[Start of Attachment]

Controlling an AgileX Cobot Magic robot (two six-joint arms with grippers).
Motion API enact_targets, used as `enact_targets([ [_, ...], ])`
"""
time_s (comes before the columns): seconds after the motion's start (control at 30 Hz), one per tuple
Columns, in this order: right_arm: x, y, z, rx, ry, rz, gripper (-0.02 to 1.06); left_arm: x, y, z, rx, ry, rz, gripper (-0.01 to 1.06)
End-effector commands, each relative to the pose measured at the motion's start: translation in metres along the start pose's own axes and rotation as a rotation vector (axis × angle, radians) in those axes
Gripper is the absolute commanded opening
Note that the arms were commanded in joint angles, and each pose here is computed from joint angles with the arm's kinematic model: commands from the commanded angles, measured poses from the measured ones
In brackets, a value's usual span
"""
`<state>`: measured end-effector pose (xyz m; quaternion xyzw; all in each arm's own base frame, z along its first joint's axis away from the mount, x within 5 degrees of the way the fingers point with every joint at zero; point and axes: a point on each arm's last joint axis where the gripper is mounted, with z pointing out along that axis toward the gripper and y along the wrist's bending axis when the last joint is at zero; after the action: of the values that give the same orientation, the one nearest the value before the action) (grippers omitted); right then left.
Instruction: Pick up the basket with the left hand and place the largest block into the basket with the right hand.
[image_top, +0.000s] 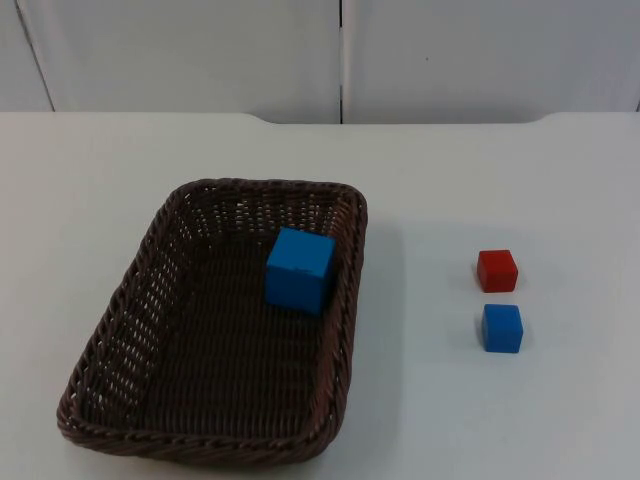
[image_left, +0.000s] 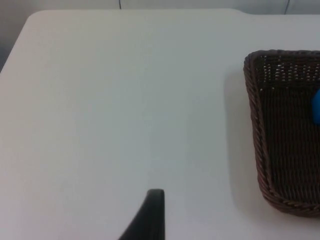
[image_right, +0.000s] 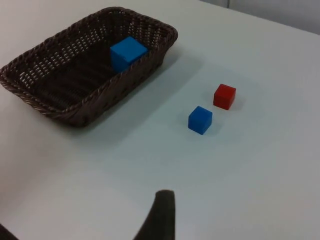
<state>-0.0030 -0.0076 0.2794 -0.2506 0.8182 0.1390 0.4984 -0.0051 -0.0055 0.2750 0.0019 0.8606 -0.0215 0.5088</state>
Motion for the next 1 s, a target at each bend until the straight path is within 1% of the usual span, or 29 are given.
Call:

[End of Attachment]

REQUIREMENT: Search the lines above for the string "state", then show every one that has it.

REPLY TO THE TASK:
`<state>`: measured end-effector pose (xyz m; quaternion xyzw; all in each arm's own base frame, z along its first joint's axis away from the mount, x within 5 degrees of the way the fingers point with every joint at zero; point and axes: a point on each arm's last joint axis where the gripper is mounted, with z pointing out along that axis toward the gripper and y along the wrist's bending axis when the last joint is at zero; after the action: of the values that give the same orientation, the one nearest the value before the action) (grippers omitted); right then left.
<state>-0.0030 -0.0076 0.2794 -0.2506 0.8182 0.1390 0.4984 -0.0051 -0.0055 0.2750 0.0019 0.8606 -0.0215 0.5088</state>

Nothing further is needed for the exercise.